Interpretable Generative Models through Post-hoc Concept Bottlenecks

Conference: CVPR 2025
arXiv: 2503.19377
Code: https://github.com/Trustworthy-ML-Lab/posthoc-generative-cbm
Area: Diffusion Models
Keywords: Concept Bottleneck Models, Interpretable Generative Models, Post-hoc Training, Generative Control, Concept Intervention

TL;DR

This paper proposes two low-cost post-hoc methods—Concept Bottleneck Autoencoders (CB-AE) and Concept Controllers (CC)—to convert pre-trained generative models into interpretable and controllable models without retraining from scratch or requiring ground-truth annotations. They outperform prior CBGM methods in steerability by an average of approximately 25% on CelebA/CelebA-HQ/CUB datasets, while being 4–15x faster to train.

Background & Motivation

  1. Background: Deep generative models (GANs, Diffusion Models) have achieved immense success in image generation, but their generation process remains a black box. Concept Bottleneck Models (CBMs) achieve inherent interpretability by embedding human-understandable concepts into intermediate layers, but they are currently mostly limited to classification tasks.

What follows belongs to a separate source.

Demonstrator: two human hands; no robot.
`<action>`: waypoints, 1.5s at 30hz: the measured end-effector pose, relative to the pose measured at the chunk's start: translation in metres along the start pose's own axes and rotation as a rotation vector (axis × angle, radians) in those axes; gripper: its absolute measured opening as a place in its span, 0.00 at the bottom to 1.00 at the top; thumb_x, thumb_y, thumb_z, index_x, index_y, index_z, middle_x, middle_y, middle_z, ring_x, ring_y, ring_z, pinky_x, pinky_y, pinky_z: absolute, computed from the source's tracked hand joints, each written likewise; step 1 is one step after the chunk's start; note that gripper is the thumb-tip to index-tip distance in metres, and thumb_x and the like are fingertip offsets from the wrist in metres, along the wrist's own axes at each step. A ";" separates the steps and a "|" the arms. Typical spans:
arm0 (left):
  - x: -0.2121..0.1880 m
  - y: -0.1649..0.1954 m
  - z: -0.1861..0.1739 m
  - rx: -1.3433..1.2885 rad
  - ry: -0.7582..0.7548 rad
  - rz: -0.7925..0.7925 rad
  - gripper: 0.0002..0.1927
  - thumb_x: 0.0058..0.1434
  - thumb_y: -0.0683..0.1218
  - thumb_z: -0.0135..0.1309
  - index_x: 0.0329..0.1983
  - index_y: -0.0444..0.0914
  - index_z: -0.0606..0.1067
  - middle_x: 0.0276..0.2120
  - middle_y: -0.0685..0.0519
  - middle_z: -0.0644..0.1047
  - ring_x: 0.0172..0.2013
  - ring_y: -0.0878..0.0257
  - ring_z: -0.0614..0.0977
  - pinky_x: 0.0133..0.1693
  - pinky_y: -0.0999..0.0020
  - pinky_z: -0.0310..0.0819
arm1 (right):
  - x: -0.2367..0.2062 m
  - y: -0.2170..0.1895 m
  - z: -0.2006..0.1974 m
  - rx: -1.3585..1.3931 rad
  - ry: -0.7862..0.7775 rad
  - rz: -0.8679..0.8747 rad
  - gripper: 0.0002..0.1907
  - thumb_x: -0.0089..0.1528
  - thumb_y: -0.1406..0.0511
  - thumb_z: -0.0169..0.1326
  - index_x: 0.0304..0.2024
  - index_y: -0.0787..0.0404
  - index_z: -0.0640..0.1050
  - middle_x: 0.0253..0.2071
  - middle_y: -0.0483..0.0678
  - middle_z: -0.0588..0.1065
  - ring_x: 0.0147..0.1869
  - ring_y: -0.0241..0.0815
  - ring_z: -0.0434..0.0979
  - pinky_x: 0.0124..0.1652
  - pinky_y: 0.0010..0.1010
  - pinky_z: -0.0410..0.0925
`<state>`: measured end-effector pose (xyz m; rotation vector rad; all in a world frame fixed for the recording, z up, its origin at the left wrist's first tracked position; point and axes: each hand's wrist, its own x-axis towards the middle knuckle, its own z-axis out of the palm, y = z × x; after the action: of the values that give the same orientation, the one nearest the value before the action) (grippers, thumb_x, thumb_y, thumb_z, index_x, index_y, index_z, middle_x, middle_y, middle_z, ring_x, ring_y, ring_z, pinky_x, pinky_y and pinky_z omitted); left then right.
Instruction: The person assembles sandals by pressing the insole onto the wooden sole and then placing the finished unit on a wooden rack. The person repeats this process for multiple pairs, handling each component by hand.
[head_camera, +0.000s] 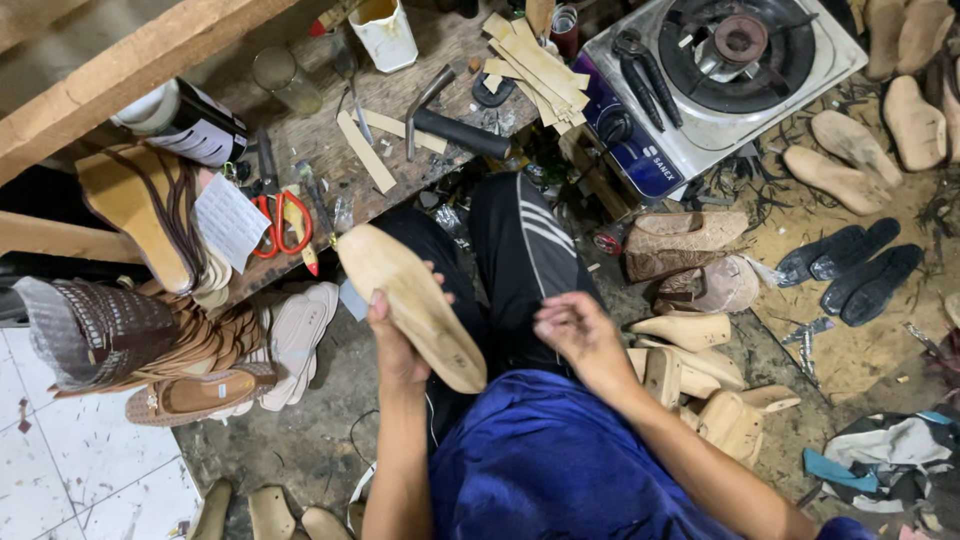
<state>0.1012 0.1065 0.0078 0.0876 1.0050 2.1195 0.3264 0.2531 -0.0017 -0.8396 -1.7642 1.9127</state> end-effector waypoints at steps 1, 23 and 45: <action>-0.001 0.001 -0.009 -0.036 0.009 -0.014 0.46 0.60 0.71 0.51 0.66 0.31 0.65 0.52 0.42 0.76 0.45 0.50 0.80 0.47 0.53 0.78 | 0.003 0.007 -0.012 0.037 0.055 0.004 0.14 0.65 0.66 0.59 0.51 0.65 0.73 0.43 0.49 0.77 0.48 0.38 0.78 0.50 0.31 0.73; 0.001 -0.015 -0.119 -0.778 -0.118 -0.146 0.45 0.58 0.65 0.60 0.65 0.29 0.62 0.53 0.42 0.71 0.49 0.52 0.74 0.49 0.60 0.72 | 0.196 -0.019 -0.112 -0.089 0.280 -0.282 0.10 0.71 0.74 0.49 0.56 0.66 0.71 0.35 0.45 0.72 0.35 0.34 0.73 0.35 0.25 0.70; -0.001 -0.003 -0.135 -0.800 -0.131 -0.090 0.48 0.57 0.62 0.64 0.67 0.27 0.59 0.56 0.42 0.68 0.51 0.52 0.73 0.51 0.58 0.70 | 0.501 -0.213 -0.113 -1.187 -0.396 0.428 0.15 0.61 0.65 0.58 0.49 0.66 0.78 0.38 0.56 0.82 0.34 0.52 0.83 0.40 0.56 0.76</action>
<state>0.0552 0.0216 -0.0862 -0.2067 0.0384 2.2429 0.0108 0.6915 0.1281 -1.3225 -3.2380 1.0922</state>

  2. Limitations of Prior Work:

    • The only prior work extending CBMs to generative tasks, CBGM, requires training the entire generative model from scratch, incurring massive computational costs (e.g., 240 V100-hours for DDPM-256).
    • CBGM requires ground-truth concept annotations for images, which are expensive to obtain.
    • The steerability of CBGM is only around 25%, limiting its practical utility.
  3. Key Challenge: To achieve interpretability, CBGM requires complete retraining, which runs counter to the recent trend of leveraging powerful pre-trained models. Meanwhile, CBGM's reliance on concept annotations restricts its scalability.

  4. Goal: How to inject concept-level interpretability and steerability into any pre-trained generative model in a low-cost, post-hoc manner.

  5. Key Insight: The intermediate latent space of generative models already encodes rich semantic info. Thus, one only needs to train a lightweight concept bottleneck layer to "decode" and "control" this information.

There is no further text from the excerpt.